**DATA UNDER STUDY:**

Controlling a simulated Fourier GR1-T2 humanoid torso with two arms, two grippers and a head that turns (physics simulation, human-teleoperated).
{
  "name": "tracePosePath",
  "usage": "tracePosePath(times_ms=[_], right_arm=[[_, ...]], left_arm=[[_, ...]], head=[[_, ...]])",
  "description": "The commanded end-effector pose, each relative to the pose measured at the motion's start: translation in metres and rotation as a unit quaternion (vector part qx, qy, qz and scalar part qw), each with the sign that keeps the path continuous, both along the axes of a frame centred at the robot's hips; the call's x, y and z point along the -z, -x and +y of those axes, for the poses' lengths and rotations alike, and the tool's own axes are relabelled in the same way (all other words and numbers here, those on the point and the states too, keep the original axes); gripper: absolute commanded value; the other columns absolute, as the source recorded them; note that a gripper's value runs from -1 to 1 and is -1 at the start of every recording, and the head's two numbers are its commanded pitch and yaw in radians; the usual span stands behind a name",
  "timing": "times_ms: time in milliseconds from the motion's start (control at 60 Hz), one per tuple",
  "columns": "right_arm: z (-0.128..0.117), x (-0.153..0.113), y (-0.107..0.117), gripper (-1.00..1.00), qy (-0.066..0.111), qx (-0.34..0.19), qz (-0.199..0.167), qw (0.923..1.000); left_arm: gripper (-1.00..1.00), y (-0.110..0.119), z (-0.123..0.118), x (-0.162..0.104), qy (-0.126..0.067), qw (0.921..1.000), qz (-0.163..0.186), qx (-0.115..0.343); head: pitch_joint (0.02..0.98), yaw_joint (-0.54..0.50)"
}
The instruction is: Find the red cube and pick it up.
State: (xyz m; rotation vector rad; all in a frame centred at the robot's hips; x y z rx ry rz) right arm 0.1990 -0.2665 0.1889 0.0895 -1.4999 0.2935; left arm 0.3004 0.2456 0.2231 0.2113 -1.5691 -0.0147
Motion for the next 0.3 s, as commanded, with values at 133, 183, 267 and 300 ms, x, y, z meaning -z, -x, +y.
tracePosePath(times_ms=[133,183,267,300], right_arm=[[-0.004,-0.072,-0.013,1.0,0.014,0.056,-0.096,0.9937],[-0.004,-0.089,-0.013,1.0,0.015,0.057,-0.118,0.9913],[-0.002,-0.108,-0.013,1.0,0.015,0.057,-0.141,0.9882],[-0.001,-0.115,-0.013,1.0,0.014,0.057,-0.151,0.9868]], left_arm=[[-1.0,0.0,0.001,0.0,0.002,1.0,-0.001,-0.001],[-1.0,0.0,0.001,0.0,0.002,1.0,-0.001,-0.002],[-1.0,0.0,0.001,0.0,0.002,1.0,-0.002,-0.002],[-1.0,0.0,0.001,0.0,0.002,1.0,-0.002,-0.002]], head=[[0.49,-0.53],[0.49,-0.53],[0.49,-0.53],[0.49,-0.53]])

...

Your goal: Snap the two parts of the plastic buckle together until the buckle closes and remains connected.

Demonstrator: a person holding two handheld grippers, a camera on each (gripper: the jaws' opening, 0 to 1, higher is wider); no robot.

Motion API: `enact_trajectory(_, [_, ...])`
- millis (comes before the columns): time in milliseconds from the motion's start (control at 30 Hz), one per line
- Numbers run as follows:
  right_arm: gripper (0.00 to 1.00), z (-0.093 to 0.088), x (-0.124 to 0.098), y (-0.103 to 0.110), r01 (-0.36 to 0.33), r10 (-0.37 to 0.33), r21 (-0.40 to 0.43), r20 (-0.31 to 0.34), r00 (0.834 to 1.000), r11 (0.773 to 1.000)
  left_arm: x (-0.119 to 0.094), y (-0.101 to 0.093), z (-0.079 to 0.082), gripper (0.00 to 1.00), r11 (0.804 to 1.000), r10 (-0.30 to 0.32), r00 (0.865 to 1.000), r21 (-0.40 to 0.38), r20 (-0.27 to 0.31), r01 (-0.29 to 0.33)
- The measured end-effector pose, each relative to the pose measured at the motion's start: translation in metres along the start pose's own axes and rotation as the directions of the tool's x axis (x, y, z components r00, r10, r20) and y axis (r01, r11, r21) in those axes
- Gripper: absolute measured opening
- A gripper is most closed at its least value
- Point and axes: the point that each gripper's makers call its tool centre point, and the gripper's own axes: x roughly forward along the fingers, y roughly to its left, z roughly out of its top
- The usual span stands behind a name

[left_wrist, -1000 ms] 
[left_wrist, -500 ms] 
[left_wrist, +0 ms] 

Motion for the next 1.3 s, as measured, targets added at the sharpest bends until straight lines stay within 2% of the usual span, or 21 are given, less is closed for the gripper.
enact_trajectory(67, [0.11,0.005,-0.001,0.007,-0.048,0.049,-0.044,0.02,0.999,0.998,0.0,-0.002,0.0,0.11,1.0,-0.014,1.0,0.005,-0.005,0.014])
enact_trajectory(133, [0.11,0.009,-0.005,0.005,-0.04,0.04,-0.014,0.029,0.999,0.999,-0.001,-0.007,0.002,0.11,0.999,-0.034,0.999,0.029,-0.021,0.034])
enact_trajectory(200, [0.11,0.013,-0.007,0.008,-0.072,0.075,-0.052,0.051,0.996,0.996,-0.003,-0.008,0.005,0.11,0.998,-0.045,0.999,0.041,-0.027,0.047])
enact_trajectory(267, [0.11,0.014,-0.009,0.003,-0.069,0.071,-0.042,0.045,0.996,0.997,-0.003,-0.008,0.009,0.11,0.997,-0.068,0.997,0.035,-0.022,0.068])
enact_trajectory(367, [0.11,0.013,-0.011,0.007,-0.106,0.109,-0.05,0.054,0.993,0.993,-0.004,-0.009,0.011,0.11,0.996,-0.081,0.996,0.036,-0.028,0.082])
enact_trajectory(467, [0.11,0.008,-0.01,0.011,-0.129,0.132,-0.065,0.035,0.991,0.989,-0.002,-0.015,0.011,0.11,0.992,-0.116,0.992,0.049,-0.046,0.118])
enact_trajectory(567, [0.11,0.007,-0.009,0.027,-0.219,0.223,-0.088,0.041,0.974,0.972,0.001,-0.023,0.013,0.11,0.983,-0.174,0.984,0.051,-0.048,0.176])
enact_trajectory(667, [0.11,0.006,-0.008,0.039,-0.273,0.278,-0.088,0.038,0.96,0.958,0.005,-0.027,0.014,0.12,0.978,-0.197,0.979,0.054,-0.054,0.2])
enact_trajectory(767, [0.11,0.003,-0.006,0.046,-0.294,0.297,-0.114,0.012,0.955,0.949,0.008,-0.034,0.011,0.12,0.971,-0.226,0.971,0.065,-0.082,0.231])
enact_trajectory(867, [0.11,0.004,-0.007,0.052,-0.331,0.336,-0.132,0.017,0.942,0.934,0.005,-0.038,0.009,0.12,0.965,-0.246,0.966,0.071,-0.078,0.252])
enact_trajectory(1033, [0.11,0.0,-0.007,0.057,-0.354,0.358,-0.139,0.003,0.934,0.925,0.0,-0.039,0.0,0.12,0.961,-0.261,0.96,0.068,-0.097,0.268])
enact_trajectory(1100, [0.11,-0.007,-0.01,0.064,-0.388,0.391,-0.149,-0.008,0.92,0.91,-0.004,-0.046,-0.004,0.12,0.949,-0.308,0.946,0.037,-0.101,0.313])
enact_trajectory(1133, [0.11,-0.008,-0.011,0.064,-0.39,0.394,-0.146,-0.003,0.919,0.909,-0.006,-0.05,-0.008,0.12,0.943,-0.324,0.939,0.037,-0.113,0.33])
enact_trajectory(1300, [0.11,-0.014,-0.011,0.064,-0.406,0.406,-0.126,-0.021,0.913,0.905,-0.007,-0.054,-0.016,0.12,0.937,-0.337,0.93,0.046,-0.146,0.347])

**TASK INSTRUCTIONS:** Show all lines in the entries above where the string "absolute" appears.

**TASK RESPONSE:**
  "description": "The commanded end-effector pose, each relative to the pose measured at the motion's start: translation in metres and rotation as a unit quaternion (vector part qx, qy, qz and scalar part qw), each with the sign that keeps the path continuous, both along the axes of a frame centred at the robot's hips; the call's x, y and z point along the -z, -x and +y of those axes, for the poses' lengths and rotations alike, and the tool's own axes are relabelled in the same way (all other words and numbers here, those on the point and the states too, keep the original axes); gripper: absolute commanded value; the other columns absolute, as the source recorded them; note that a gripper's value runs from -1 to 1 and is -1 at the start of every recording, and the head's two numbers are its commanded pitch and yaw in radians; the usual span stands behind a name",
- Gripper: absolute measured opening

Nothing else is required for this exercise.